Each week I see you, you’re different. A new word, a new expression, a new sparkle in your eyes that wasn’t there before. You are blooming into yourself, and I am only granted fleeting glimpses of your becoming. It’s as if I’m trying to memorize a garden I’m only allowed to visit once a week. I carry those moments with me like fragile petals in my pocket, terrified they’ll fade before I can press them into memory.
I imagine all the things I’m missing: the first time you said a new word and your voice carried it with pride, or the sound of your laughter echoing through the house. Are you dancing to music in the living room? Are you picking out your favorite color? Are you afraid of the dark? Do you still carry your stuffed bunny when you sleep?
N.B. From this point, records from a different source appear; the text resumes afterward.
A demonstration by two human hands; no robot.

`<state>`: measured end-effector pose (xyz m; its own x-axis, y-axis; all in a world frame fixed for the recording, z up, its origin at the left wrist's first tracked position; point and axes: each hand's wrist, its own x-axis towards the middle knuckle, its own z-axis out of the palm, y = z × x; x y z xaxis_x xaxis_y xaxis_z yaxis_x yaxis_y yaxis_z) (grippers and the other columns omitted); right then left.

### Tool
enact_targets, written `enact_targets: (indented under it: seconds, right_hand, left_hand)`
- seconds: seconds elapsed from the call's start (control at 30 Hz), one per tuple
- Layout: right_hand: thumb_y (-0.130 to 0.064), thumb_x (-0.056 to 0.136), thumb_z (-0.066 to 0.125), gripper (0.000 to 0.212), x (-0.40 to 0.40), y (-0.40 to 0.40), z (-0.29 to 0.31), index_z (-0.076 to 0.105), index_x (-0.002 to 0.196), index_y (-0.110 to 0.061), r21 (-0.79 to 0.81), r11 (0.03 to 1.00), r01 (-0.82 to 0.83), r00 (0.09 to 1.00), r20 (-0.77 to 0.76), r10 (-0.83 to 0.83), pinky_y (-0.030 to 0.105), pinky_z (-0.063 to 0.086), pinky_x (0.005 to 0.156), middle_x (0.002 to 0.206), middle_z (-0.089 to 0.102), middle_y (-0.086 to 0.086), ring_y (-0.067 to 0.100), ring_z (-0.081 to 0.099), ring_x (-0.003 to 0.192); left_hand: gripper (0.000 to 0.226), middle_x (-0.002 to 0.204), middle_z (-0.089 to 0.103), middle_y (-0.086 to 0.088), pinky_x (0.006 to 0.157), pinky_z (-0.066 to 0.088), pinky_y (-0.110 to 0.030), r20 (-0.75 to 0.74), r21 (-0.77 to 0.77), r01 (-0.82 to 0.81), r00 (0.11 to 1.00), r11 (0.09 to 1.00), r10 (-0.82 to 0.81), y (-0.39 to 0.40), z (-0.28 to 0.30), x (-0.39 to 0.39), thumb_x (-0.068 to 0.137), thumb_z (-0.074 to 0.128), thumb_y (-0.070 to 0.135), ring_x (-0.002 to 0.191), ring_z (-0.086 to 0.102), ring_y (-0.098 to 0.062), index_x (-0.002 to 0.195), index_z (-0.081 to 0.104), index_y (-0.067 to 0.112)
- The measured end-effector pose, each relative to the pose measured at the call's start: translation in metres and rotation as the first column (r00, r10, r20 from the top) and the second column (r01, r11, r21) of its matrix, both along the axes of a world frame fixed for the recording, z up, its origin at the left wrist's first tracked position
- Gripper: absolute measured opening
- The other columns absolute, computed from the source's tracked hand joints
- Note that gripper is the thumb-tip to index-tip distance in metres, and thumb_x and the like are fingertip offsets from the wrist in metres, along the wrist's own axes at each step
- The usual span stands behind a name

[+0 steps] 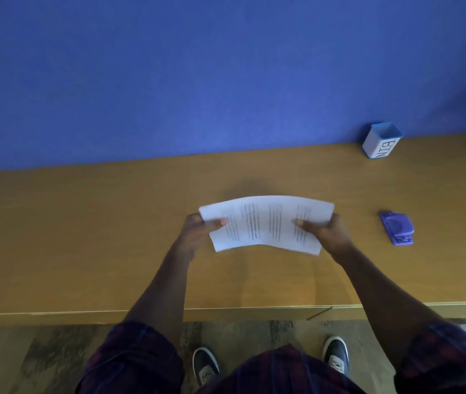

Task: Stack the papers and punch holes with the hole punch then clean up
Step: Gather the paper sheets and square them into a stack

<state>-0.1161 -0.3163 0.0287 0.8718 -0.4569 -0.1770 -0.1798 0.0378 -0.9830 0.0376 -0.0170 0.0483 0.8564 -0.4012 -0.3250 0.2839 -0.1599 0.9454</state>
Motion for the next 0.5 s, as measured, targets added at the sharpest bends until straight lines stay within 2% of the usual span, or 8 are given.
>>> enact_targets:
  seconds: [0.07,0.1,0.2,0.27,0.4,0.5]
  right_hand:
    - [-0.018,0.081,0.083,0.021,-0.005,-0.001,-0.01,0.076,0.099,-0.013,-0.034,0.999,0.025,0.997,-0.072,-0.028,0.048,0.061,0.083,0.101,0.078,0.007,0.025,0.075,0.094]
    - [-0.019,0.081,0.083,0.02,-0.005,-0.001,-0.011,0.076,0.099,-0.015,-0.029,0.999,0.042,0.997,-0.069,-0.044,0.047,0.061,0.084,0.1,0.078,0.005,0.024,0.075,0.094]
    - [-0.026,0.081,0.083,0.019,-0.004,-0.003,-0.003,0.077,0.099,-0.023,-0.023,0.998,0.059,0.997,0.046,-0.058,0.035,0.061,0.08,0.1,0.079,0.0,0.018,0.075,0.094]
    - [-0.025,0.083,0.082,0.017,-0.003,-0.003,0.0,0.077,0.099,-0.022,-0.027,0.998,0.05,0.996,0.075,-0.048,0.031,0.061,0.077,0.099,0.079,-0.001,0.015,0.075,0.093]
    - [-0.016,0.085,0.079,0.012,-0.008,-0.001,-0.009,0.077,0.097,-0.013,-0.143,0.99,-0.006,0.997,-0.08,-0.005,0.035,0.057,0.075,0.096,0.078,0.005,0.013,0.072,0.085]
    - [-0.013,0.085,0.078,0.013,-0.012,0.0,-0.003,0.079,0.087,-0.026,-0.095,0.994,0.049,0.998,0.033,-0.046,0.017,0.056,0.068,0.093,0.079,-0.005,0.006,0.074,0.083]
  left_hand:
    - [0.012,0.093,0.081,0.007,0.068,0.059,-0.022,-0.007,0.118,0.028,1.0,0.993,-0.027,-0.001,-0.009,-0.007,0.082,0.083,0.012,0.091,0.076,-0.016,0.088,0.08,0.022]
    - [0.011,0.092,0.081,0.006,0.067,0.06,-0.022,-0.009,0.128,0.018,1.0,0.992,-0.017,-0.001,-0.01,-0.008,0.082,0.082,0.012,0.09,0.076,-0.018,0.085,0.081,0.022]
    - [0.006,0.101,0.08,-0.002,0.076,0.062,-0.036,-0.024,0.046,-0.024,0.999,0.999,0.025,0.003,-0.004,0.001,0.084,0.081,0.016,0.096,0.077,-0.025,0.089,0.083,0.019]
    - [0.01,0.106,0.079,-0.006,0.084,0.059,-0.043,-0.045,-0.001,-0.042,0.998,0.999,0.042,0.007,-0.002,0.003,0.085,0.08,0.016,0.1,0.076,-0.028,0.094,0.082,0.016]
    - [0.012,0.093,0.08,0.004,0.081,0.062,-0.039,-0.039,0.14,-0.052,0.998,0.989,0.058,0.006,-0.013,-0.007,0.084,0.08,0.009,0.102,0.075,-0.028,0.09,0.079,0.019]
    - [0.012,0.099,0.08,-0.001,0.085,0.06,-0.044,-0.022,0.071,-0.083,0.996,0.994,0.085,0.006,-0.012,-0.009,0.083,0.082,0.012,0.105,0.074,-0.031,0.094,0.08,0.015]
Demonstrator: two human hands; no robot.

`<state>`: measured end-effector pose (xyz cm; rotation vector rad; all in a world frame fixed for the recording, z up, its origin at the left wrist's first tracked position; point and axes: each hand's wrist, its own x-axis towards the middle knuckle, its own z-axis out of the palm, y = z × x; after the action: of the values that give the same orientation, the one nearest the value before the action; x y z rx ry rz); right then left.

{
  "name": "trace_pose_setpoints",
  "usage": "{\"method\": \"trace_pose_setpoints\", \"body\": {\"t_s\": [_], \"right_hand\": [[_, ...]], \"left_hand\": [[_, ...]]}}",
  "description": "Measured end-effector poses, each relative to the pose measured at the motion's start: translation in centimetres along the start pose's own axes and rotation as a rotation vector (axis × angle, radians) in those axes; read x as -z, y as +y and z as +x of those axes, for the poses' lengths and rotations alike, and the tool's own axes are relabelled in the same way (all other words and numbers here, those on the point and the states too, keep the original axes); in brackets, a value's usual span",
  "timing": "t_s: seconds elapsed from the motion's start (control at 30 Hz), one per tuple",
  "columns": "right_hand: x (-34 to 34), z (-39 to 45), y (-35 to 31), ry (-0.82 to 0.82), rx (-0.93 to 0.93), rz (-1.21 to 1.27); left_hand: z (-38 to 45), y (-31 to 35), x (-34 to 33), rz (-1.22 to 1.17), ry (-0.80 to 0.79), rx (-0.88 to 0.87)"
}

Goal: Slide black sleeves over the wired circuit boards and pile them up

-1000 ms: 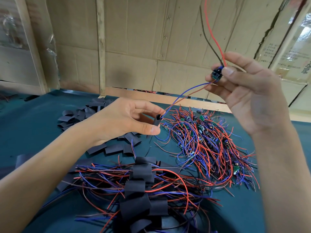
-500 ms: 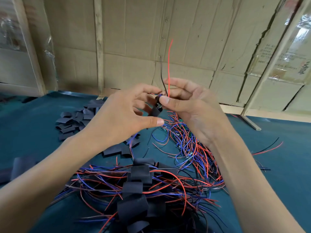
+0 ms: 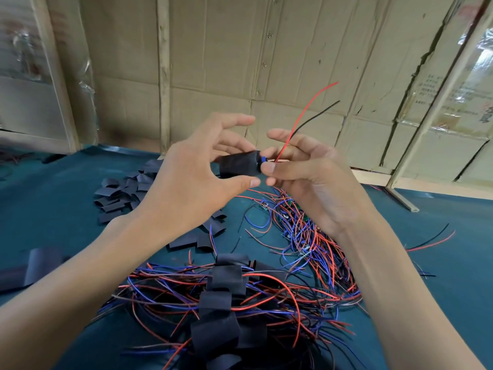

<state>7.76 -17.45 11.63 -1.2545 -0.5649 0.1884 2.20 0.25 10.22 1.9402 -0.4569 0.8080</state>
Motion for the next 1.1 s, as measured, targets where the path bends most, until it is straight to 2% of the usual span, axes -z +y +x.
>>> {"method": "trace_pose_setpoints", "body": {"t_s": [0.13,0.23,0.3,0.43,0.53,0.6,0.67,0.77,0.9,0.97,1.1], "right_hand": [[0.2,-0.2,0.1,-0.061,-0.071,-0.072],[1.1,-0.5,-0.6,-0.163,-0.156,-0.087],[1.6,-0.5,-1.1,-0.13,-0.178,-0.052],[1.4,-0.5,-0.6,-0.058,-0.143,-0.141],[1.1,-0.5,-0.4,-0.052,-0.193,-0.193],[1.8,-0.5,-1.0,-0.053,-0.231,-0.238],[3.2,-0.6,-1.9,-0.019,-0.234,-0.267],[6.1,-0.9,-3.1,0.069,-0.247,-0.36],[10.0,-0.5,-2.4,0.379,-0.374,-0.743],[11.5,-0.1,-1.3,0.503,-0.393,-0.951],[11.6,0.5,1.5,0.476,-0.284,-1.016]], "left_hand": [[-0.3,-0.2,-0.1,0.079,-0.097,-0.101],[-0.2,-0.3,-0.1,0.153,-0.132,-0.108],[-0.2,-0.3,-0.1,0.164,-0.132,-0.104],[-0.3,-0.4,-0.2,0.137,-0.149,-0.105],[0.0,-0.5,-0.2,0.164,-0.195,-0.034],[0.3,-0.8,0.2,0.154,-0.329,0.068],[0.3,-0.9,0.6,0.155,-0.558,0.165],[-0.3,-0.6,0.1,0.24,-0.824,0.19],[-1.2,-1.1,0.0,0.543,-1.095,0.23],[-0.9,-1.4,0.8,0.575,-1.095,0.322],[0.6,-4.4,1.2,0.505,-0.797,0.339]]}}
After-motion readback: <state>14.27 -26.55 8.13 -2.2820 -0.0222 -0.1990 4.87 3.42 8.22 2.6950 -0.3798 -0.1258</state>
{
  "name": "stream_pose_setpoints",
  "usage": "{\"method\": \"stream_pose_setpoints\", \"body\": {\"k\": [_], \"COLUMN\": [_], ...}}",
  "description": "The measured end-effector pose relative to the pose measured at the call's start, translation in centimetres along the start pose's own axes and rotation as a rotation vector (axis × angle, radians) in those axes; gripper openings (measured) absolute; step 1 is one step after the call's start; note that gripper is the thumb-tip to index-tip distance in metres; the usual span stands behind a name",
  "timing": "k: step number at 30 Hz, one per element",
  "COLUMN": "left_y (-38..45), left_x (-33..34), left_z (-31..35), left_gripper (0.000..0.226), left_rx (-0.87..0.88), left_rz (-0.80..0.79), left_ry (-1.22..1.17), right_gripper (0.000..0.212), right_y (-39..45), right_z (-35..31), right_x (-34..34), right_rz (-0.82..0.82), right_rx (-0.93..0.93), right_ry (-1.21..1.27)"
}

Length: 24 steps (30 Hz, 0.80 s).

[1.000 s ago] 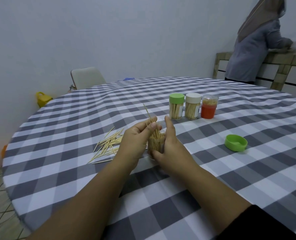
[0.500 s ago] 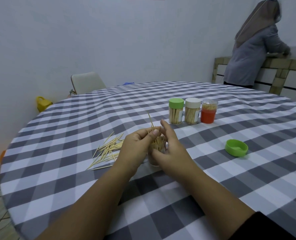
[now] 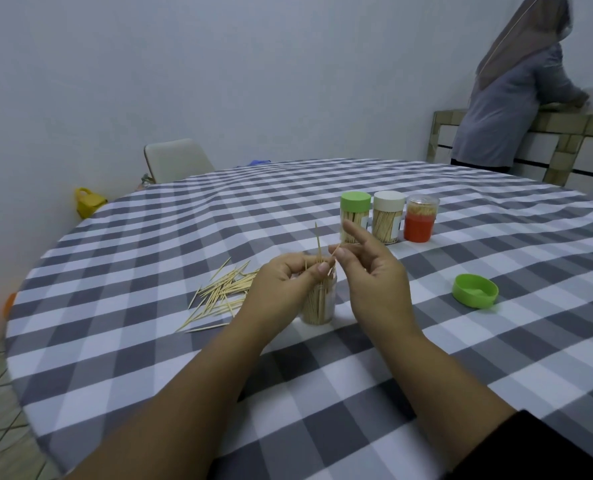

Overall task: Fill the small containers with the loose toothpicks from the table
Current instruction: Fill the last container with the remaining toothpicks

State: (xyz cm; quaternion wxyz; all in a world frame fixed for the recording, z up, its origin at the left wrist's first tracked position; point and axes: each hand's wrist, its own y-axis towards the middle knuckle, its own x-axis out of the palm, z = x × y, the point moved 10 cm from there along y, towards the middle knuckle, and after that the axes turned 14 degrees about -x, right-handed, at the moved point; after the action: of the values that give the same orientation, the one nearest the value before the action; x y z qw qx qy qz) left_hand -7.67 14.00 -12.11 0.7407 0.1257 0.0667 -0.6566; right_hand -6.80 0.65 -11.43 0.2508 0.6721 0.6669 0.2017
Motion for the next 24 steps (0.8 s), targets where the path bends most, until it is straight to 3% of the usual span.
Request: {"method": "stream_pose_setpoints", "body": {"k": [7,16,24], "left_y": [0.3,0.2,0.0], "left_x": [-0.6,-1.6,0.3], "left_z": [0.0,-0.1,-1.6], "left_gripper": [0.012,0.024,0.044], "left_rx": [0.017,-0.041,-0.207], "left_rz": [0.052,0.075,-0.078], "left_ry": [0.003,0.081,0.181], "right_gripper": [0.025,0.032,0.041], "right_y": [0.1,0.0,-0.7], "right_z": [-0.4,0.3,0.3], "right_x": [-1.4,0.3,3.0], "right_rz": [0.103,-0.048,-0.281], "right_rx": [-0.018,0.045,0.052], "right_ry": [-0.057,-0.056,0.008]}}
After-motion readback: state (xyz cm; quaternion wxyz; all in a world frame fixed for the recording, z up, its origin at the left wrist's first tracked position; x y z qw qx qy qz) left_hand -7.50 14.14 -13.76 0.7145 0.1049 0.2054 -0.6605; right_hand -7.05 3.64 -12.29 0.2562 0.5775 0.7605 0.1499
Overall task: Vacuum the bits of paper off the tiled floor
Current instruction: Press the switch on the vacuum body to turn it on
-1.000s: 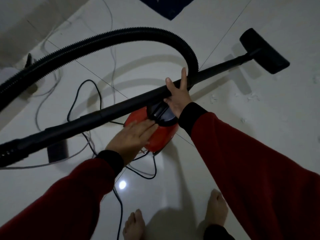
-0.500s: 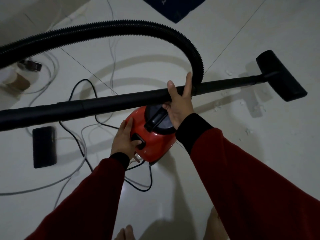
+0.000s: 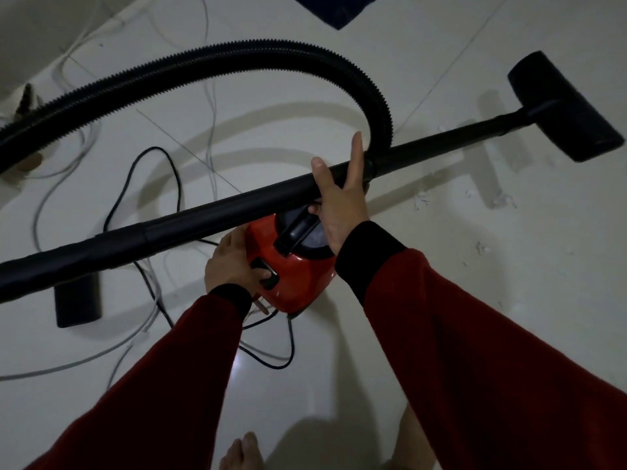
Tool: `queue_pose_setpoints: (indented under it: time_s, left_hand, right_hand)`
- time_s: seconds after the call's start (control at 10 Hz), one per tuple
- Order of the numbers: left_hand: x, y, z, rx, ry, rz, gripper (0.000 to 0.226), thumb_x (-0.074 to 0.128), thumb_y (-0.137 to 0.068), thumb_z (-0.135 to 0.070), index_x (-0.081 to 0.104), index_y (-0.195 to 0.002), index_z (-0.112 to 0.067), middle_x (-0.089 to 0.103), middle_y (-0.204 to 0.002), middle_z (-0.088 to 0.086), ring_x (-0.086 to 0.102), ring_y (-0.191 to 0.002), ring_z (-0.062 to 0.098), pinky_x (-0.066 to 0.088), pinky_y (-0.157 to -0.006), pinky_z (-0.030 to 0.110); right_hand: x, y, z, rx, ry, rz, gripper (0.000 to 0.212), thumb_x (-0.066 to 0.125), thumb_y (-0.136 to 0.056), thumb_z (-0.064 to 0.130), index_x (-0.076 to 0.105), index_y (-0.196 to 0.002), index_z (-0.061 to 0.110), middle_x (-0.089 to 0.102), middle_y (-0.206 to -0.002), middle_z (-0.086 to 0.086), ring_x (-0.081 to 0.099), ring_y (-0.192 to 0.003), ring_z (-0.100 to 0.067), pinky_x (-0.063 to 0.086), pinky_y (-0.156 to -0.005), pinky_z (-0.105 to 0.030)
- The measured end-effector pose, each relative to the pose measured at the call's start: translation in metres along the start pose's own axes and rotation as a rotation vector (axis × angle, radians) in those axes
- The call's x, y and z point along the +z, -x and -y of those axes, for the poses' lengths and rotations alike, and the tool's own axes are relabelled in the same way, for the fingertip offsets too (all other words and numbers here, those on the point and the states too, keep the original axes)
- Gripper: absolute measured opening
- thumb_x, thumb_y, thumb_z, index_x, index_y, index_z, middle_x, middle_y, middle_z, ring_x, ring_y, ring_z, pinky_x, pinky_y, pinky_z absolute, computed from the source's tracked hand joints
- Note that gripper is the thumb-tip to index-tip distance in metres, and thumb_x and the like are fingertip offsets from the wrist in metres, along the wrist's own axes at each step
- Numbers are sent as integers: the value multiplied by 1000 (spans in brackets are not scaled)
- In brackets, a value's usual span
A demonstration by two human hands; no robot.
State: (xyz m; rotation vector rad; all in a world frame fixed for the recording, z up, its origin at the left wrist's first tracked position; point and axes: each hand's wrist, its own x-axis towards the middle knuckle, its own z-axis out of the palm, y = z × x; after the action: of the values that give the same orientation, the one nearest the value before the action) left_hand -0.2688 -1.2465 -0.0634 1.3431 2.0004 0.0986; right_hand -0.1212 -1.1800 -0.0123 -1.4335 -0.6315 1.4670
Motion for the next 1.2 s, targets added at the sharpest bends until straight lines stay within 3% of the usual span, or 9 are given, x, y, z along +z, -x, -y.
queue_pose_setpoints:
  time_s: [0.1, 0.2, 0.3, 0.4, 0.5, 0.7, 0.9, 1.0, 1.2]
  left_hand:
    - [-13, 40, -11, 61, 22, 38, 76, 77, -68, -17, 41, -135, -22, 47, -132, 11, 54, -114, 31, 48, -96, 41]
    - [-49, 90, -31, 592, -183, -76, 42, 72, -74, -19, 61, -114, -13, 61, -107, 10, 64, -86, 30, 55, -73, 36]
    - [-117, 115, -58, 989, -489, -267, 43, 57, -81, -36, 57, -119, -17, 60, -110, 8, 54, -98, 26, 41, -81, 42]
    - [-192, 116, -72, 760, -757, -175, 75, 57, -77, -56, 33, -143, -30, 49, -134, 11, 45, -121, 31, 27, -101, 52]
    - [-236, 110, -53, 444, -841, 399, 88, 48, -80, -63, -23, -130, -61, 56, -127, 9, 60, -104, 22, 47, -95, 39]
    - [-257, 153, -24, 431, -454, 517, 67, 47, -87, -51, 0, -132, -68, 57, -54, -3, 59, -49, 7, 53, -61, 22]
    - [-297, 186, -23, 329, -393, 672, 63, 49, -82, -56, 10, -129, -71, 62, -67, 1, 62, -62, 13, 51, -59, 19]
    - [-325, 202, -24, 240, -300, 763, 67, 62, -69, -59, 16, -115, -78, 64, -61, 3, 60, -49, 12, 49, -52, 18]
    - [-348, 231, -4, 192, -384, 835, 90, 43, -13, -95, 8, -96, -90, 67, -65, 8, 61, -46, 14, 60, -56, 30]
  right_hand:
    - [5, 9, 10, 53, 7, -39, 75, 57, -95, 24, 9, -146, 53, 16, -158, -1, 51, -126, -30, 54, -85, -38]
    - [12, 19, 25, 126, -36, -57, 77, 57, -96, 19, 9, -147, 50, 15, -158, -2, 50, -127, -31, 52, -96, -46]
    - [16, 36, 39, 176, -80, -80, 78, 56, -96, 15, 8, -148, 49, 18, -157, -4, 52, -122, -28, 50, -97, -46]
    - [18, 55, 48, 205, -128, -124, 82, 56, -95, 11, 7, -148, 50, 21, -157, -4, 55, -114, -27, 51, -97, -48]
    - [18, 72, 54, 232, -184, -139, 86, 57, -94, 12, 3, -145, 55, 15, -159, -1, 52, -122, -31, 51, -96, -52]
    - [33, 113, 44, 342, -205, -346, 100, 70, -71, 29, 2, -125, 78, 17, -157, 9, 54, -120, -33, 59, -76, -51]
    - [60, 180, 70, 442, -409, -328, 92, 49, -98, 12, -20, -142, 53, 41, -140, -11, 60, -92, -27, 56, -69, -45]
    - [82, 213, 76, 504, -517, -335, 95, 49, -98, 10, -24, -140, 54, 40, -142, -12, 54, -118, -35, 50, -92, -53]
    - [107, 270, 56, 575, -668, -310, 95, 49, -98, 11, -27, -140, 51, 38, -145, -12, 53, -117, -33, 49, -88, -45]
These are the sacred, ordinary moments that stitch the soul of childhood, and I am missing them.
Missing your childhood feels like grieving something that’s still alive. It’s a strange kind of mourning. You’re here. You’re alive. You’re growing. But I’m not beside you to witness it. I’m not there to cheer when you conquer a new fear, or kiss your scraped knee, or whisper “I’m proud of you” after you accomplish something new. These moments only happen once. And mine are being stolen by the hands of time and a cruel system that insists on keeping us apart.
People say, “he won’t remember this,” as if your memory is the only thing that matters. But I remember. I will remember for both of us. I’ll remember the ache of empty arms, the sound of a quiet apartment where your laughter should be, and the weight of longing so heavy it knocks the breath from my lungs.
Sometimes I close my eyes and try to piece you together from memory. Your baby-soft curls. Your little hands grasping mine. The warmth of your body curled against me. But as the weeks stretch on, the details begin to blur, and that terrifies me. A mother should never have to struggle to recall the scent of her own child’s hair.
Still, I keep showing up. I show up to our hour and a half like it’s the only hour that matters in the entire week, because to me, it is. I absorb every detail of you: the tone of your giggle, the curve of your smile, the way your eyes light up when I say your name. I hold those moments like sacred relics. I write them down. I etch them into my heart. I breathe them in like air.
I don’t know how long this ache will last. But I do know this. When we are reunited, I will never take a single moment for granted. I will memorize every word you say, every dance you do, every silly face and bedtime story. I will be the keeper of your childhood, even if I was only granted stolen pages instead of the whole book.